Even though IPv6 lacks broadbased demand, router vendors Bay Networks, 3COM, Digital, Hitachi, Nokia, Sumitomo and Telebit all currently support IPv6; the Linux kernel also includes IPv6 support. Other vendors are working on IPv6 routers as well as IPv6 stacks for nodes. Microsoft Research, for example, currently offers an alpha version of an experimental IPv6 stack that works with Windows NT and Windows 2000; the Microsoft Windows networking group is reportedly working on a commercial version.

The next issue is finding an IPv6 network to connect to. Though you can deploy IPv6 on a testbed network within your organization, that level of implementation will not adequately demonstrate IPv6's strengths or identify potential problems. Right now your only options are the 6BONE and the 6REN; 6BONE is an experimental IPv6 backbone and 6REN offers production quality IPv6 networking.

In either case, you can't connect to an IPv6 network without connecting to an IPv6 access point: either a pTLA (pseudo top level aggregator) for 6BONE backbone transit or a pNLA (pseudo next level aggregator) for non-backbone transit. Access providers are designated pseudoTLAs and pseudoNLAs because no official registry is yet assigning "real" TLA or NLA address spaces. The access provider allocates IPv6 network address space to its customers. At that point, you can build a configured IPv4 tunnel from your site's IPv6 router to your 6BONE point of entry.

Internet Architecture Board (IAB) chair Carpenter suggest that "right now, the thing to do is to learn about IPv6." Once implementers are freed from the constraints of a overly-full IP address space, almost anything is possible. Carpenter suggests that IPv6 will soon make possible very interesting applications like "small appliances such as smart cell phones, that roll out in millions."

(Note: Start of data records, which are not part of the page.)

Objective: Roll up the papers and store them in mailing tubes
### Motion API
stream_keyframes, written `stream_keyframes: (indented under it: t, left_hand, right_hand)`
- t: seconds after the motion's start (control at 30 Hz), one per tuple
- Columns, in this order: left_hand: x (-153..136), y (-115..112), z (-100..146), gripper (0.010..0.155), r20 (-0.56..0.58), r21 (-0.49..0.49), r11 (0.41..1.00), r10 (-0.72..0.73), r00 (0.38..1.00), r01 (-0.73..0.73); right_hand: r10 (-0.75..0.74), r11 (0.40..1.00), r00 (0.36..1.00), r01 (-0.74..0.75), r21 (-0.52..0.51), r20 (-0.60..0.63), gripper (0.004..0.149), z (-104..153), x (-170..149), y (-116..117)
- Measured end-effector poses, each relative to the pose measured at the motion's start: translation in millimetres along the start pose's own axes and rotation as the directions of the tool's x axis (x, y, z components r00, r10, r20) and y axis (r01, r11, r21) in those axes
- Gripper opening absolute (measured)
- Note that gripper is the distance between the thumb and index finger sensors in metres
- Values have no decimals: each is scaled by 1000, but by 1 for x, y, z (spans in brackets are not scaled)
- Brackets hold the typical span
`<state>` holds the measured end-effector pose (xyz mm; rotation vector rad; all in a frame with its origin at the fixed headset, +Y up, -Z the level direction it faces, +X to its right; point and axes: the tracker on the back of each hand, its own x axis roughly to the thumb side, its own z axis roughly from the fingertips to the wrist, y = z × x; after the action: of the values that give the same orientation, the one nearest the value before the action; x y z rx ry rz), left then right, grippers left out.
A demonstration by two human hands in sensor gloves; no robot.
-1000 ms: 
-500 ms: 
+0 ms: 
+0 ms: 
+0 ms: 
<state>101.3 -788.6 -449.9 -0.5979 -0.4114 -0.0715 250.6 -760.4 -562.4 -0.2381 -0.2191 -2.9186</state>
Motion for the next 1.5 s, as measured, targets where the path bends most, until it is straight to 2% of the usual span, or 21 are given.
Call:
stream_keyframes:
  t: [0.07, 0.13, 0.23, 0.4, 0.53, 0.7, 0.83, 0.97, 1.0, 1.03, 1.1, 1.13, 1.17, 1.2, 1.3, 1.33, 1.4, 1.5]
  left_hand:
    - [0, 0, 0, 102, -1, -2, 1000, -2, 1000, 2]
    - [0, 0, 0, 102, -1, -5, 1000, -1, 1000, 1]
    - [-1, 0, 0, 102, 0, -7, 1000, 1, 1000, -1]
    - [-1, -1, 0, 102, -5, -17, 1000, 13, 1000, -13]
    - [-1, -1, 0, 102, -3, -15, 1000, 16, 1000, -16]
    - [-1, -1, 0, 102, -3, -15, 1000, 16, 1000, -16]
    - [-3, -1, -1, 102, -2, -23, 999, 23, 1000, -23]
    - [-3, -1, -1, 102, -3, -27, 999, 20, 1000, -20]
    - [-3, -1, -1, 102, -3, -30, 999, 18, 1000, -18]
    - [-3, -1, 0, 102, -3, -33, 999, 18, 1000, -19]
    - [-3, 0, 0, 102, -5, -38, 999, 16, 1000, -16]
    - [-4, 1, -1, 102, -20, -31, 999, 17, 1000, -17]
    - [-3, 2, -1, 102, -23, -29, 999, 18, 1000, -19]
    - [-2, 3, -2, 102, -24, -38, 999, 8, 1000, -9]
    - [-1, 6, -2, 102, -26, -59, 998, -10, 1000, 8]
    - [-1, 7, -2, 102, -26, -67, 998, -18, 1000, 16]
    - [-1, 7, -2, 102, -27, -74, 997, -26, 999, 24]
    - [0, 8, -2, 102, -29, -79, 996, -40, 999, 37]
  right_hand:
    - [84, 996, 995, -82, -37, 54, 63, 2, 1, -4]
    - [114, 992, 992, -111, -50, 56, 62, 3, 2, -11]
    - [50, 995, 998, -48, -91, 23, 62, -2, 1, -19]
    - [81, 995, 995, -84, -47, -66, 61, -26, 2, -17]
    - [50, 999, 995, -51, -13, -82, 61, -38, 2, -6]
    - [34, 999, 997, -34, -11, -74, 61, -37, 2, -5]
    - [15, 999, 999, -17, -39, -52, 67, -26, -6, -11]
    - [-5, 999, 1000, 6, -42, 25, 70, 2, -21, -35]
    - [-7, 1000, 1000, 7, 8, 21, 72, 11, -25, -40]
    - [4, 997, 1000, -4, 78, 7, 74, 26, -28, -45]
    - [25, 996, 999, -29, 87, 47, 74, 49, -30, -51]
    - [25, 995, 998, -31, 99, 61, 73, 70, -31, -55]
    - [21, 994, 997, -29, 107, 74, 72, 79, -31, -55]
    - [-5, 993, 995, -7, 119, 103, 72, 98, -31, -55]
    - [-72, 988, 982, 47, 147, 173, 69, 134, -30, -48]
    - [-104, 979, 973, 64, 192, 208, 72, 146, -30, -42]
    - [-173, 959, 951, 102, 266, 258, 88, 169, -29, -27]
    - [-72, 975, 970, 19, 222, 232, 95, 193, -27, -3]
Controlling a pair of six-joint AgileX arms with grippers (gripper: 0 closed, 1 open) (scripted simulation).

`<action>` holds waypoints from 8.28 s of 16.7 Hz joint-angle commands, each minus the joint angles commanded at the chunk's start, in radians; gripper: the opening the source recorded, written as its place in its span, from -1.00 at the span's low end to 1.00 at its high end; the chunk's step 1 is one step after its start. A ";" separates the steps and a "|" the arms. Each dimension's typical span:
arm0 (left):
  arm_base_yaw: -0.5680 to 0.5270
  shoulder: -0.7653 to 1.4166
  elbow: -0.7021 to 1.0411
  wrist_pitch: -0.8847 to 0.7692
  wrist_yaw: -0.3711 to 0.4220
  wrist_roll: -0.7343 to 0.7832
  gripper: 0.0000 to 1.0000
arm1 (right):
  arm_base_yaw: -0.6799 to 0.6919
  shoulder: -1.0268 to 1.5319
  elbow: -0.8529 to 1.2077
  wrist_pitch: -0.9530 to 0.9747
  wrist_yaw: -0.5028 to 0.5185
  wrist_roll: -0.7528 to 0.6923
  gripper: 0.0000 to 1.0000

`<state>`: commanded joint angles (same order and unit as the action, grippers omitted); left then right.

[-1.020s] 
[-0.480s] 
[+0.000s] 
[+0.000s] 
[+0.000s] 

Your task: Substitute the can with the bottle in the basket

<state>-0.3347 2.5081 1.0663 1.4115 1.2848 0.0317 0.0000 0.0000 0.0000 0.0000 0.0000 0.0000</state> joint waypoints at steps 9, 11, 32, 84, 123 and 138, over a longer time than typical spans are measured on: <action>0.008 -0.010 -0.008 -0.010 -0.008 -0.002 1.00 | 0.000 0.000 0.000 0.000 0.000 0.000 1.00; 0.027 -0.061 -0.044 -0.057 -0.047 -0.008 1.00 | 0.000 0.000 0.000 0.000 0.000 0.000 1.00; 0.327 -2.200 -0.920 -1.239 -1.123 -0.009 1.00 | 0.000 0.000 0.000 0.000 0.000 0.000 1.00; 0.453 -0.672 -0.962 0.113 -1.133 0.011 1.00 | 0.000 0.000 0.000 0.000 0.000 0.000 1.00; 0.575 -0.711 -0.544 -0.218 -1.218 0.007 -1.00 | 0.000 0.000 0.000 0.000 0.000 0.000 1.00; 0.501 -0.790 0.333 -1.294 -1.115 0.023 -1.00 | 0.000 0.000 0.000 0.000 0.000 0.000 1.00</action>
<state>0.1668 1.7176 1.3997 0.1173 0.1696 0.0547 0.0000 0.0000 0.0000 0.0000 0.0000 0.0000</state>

Allison Mankin, computer scientist at University of Southern California/Information Sciences Institute (USC/ISI) adds that one "potential killer app in IPv6 is efficient, transparent mobility. The pull for continuously connected moving devices is not here yet, but someone could create it with IPv6." Compaq's Bound sees great potential for IPv6, especially where the plentiful IPv6 addresses can reflect a business model, as in "retail department stores where each aisle is an IP subnet."

What should you do about IPv6? Organizations can support IPv6 from the inside out or from the outside in. Early implementers have the option of building islands of IPv6 connectivity within the organization to meet a specific need; research groups may begin IPv6 support this way. Other groups may support IPv6 as requested by end users, for example to enable mobile IPv6 networking, IP security architecture (IPsec) networking, and IPv6-enabled applications.

Expect network vendors to fold IPv6 support into all their products just as they now support IPv4. IAB chair Carpenter says "If it is shipped as a standard operating system or router upgrade, the costs will be operational in nature. That makes it very dangerous to generalize about the cost--a fair analogy would be with the costs of implementing an operating system release."

Mankin suggest that supporting IPv6 will reduce costs in the long run. She suggests that moving to IPv6 for ISPs is "not as costly as making a transition to nested NATs (between providers)" while for for end-users, "the cost of transition is as low as just the cost of upgrading the operating system or router version." Overall, Mankin claims, "the cost of running an IPv6 network is less than the cost of running an equivalent IPv4 network."